A string of unsolved killings that loomed over Virginia's Colonial Parkway for decades just came into sharper focus. The FBI on Tuesday revealed a dead man previously implicated in two of at least eight killings and disappearances of young people along or near the parkway between 1986 and 1989 has been connected to two more. Modern forensic testing tied Alan Wade Wilmer Sr. of Lancaster County to the 1986 deaths of Cathleen Thomas, 27, and Rebecca Dowski, 21, whose bodies were found in a car along the scenic route in the first of a cluster that came to be known as the "Colonial Parkway murders," per CBS News.

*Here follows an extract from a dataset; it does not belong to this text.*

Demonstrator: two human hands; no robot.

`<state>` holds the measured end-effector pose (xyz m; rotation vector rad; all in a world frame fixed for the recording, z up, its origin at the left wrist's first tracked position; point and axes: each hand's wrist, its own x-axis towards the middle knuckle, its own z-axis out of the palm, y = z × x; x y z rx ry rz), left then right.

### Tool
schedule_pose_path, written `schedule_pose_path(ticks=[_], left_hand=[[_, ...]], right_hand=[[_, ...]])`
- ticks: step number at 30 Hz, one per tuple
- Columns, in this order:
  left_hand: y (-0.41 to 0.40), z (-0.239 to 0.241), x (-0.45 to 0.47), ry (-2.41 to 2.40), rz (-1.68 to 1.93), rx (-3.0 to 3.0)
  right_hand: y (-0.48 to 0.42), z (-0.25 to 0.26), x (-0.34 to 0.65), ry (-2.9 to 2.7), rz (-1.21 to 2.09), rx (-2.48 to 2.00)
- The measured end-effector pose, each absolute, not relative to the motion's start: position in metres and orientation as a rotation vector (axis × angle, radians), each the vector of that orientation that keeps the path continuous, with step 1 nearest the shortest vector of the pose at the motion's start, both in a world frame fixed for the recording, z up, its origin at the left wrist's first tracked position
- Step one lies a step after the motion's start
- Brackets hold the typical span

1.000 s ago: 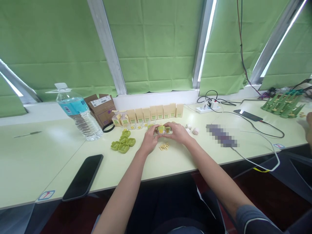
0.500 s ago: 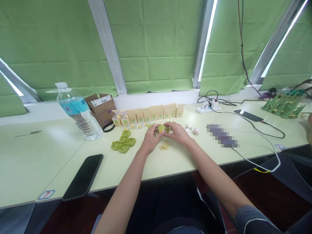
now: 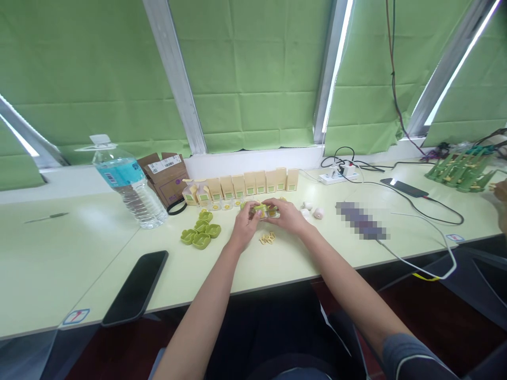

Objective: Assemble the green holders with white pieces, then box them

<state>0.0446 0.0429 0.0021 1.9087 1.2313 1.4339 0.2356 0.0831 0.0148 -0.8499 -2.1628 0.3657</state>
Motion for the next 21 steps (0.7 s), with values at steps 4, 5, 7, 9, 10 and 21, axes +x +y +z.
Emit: schedule_pose_path(ticks=[4, 5, 7, 9, 10, 21], left_hand=[[0.045, 0.003, 0.042, 1.359, 1.562, 1.916], [0.046, 0.003, 0.041, 1.395, 1.610, 1.904], [0.048, 0.004, 0.038, 1.482, 1.718, 1.861], [0.049, 0.005, 0.034, 1.593, 1.811, 1.798], [0.050, 0.005, 0.033, 1.653, 1.843, 1.759], [0.064, -0.010, 0.017, 1.912, 1.675, 1.493]], right_hand=[[0.085, 0.014, 0.237, -2.134, 0.386, -0.825], [0.086, 0.014, 0.237, -2.124, 0.381, -0.827], [0.086, 0.013, 0.237, -2.107, 0.371, -0.830], [0.087, 0.012, 0.237, -2.095, 0.367, -0.828], [0.087, 0.012, 0.237, -2.092, 0.367, -0.826], [0.086, 0.013, 0.237, -2.072, 0.376, -0.830]])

That brings Wilmer's total suspected killings to six.
Wilmer, who died in 2017 at age 63, had already been publicly identified by Virginia State Police as the suspect in the 1987 slayings of David Knobling, 20, and Robin Edwards, 14, as part of the serial couple killings, as well as the 1989 strangling of Teresa Lynn Spaw Howell, 29, and the 1988 stabbing of Laurie Ann Powell, 18, whose deaths are considered unrelated to the parkway series, per the Virginian-Pilot. Authorities say he would've faced prosecution in all six of those cases had he been alive.

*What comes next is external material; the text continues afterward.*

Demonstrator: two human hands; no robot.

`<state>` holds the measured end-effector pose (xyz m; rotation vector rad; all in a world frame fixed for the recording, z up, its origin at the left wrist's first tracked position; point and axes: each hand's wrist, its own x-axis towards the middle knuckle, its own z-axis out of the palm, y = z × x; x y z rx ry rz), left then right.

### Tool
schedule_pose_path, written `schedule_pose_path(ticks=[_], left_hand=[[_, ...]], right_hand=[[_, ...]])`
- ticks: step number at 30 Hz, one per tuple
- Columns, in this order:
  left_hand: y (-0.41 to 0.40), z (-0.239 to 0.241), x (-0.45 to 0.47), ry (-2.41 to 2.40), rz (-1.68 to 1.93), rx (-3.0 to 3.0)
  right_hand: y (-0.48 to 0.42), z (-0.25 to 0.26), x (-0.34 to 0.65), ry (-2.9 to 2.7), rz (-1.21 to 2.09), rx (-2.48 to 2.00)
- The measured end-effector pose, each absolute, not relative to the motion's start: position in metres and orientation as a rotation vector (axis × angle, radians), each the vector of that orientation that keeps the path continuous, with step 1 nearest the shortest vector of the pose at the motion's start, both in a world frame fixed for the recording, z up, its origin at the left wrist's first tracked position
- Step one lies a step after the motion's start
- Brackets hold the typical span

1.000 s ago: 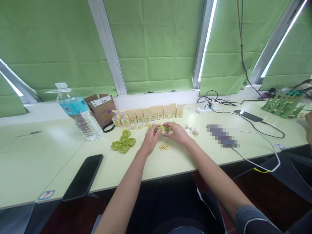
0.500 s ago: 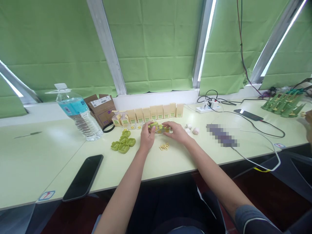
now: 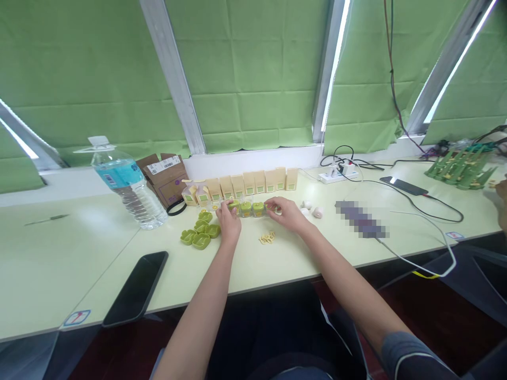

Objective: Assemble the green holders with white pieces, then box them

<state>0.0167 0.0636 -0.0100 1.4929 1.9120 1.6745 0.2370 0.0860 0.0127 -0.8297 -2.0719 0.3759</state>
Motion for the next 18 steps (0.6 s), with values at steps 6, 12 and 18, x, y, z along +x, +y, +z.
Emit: schedule_pose_path(ticks=[6, 12, 18], left_hand=[[0.072, -0.022, 0.008, 1.936, 1.627, 1.487], [0.079, -0.031, 0.003, 1.992, 1.611, 1.563], [0.081, -0.032, 0.001, 1.930, 1.529, 1.654]], right_hand=[[0.085, 0.013, 0.237, -2.077, 0.397, -0.841], [0.085, 0.015, 0.237, -2.080, 0.408, -0.862], [0.083, 0.016, 0.237, -2.090, 0.425, -0.876]])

The Colonial Parkway investigation is described by the FBI as one of Virginia's most complex and persistent cold-case efforts. Dominique Evans, who heads the FBI's Norfolk field office, called the latest development "a testament to the tenacity of generations of investigators," adding that agents "will not stop, we will not forget, and we will seek justice no matter how long it takes," per CBS. The bureau says it is still actively pursuing leads in the four remaining unsolved cases: the 1989 killings of Annamaria Phelps, 18, and Daniel Lauer, 21, off Interstate 64 in New Kent County; and the presumed 1988 killings of Cassandra Hailey, 18, and Richard "Keith" Call, 20, near the Colonial Parkway's York River Overlook. Their bodies have not been found.